▸ Directions
Reproduce the records below exactly, but only between the lines holding "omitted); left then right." and "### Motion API", inclusive.

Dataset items
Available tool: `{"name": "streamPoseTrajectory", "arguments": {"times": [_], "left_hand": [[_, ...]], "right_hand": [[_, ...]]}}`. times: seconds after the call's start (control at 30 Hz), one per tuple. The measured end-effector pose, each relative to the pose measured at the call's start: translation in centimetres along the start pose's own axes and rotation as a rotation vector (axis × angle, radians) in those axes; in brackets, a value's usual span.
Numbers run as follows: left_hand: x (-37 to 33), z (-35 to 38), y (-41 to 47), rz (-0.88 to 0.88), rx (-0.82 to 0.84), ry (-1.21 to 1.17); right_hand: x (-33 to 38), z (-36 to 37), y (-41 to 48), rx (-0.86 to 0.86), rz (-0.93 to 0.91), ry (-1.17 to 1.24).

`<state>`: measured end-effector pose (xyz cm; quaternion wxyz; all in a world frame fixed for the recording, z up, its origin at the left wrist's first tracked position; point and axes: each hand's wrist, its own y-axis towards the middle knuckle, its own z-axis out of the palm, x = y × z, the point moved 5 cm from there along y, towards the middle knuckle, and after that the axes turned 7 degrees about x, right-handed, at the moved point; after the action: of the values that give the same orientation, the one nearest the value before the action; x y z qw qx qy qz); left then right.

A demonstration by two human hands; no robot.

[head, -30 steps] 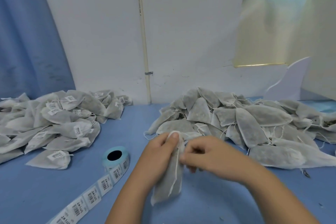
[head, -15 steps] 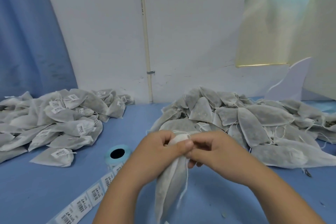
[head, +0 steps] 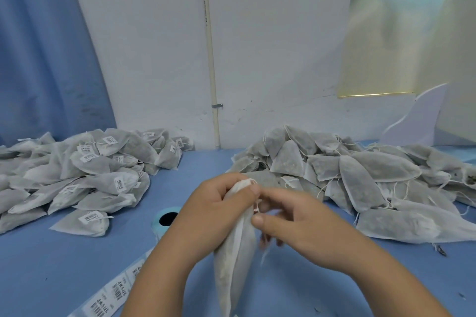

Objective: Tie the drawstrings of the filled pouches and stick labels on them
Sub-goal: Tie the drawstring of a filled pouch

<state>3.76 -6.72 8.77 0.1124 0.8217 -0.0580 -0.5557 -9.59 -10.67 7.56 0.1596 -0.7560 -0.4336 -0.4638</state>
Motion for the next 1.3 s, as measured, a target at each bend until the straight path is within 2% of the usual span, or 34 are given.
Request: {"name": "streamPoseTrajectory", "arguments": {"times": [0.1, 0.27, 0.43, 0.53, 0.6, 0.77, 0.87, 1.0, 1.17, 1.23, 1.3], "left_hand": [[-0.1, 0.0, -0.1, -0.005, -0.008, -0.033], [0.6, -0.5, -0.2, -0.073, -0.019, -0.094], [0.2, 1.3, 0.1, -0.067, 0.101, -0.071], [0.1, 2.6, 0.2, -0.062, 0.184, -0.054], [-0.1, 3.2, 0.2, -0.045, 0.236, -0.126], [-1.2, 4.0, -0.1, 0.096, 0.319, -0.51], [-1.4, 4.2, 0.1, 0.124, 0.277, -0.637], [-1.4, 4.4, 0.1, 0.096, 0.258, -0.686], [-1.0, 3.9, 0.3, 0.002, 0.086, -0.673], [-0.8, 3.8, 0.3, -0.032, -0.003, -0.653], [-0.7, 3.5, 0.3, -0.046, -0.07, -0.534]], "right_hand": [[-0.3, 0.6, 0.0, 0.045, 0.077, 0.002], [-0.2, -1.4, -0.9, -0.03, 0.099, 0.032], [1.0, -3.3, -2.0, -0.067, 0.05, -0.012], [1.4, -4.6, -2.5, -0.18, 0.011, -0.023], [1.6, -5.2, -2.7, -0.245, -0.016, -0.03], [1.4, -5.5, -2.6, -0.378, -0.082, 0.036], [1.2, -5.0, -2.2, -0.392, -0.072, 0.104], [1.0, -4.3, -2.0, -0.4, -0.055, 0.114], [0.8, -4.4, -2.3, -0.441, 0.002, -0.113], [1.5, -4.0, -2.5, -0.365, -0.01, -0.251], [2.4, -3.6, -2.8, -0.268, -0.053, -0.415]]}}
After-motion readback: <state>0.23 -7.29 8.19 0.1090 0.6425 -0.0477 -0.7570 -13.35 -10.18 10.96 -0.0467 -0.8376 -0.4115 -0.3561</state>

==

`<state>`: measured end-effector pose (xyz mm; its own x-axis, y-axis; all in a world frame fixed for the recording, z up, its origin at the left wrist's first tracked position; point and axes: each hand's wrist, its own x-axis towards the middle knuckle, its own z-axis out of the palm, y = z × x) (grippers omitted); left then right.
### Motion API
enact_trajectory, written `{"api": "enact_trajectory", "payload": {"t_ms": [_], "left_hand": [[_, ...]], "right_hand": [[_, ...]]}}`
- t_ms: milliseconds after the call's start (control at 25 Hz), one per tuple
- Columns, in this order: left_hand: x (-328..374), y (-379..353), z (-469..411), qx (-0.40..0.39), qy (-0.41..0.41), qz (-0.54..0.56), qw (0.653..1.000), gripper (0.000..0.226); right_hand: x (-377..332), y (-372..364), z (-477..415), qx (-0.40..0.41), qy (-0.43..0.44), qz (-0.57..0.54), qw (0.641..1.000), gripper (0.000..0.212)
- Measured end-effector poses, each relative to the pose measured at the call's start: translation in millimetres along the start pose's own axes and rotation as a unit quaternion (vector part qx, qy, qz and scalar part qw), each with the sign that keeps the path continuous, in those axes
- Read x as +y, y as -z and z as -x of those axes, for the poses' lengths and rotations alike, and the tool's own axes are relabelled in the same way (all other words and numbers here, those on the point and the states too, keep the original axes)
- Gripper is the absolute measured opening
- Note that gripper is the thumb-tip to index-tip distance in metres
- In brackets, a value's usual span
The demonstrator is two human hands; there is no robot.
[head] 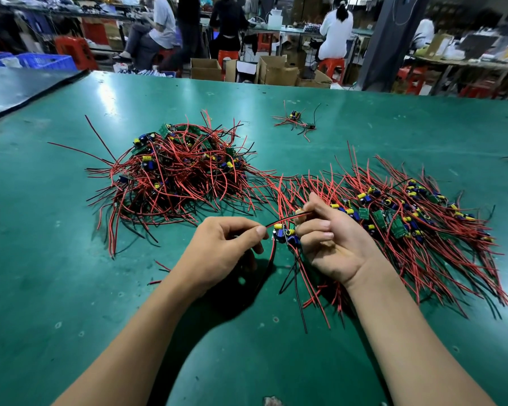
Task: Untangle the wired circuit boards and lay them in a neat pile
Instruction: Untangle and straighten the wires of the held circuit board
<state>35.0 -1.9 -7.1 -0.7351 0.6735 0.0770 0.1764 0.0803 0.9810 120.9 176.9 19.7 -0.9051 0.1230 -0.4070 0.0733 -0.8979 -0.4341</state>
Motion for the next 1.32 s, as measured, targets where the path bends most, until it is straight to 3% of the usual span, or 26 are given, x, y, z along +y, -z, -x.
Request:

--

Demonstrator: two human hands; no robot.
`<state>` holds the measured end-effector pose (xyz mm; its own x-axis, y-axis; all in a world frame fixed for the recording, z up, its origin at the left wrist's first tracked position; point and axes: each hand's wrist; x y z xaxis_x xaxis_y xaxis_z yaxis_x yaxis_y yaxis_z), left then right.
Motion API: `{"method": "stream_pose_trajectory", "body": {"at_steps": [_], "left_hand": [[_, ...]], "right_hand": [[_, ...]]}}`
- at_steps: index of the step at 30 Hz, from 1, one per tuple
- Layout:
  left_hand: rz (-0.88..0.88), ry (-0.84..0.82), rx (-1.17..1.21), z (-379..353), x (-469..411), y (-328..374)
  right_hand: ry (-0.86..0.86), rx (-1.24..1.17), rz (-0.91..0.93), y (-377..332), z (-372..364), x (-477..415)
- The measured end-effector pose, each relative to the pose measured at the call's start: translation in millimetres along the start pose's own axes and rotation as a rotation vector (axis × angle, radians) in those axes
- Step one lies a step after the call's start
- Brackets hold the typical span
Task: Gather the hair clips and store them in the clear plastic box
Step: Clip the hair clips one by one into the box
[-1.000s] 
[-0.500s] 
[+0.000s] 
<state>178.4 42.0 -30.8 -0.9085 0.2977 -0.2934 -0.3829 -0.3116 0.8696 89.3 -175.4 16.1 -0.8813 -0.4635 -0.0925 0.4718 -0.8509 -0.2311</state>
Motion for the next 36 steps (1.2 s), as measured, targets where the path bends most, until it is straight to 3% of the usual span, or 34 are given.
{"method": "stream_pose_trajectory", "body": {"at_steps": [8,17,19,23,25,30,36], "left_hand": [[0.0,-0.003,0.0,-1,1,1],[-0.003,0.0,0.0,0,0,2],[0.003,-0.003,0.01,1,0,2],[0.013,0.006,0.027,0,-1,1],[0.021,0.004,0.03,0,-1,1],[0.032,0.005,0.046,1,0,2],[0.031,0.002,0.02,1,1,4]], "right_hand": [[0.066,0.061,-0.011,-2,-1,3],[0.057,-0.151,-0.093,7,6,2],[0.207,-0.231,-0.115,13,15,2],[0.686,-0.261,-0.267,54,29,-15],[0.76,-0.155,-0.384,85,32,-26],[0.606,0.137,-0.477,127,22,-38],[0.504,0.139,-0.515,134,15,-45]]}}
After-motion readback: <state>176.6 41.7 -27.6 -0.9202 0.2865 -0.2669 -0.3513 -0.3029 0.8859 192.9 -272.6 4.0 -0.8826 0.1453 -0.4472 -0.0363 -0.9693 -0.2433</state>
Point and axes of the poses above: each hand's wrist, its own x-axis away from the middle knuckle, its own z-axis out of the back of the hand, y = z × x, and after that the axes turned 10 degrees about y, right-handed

▸ Task response
`<state>`: measured end-effector pose (xyz mm; its own x-axis, y-axis; all in a world frame fixed for the recording, z up, its origin at the left wrist's first tracked position; point and axes: each hand's wrist, its own x-axis towards the middle knuckle, its own z-axis out of the palm, y = z × x) (grippers omitted); left then right.
### Motion API

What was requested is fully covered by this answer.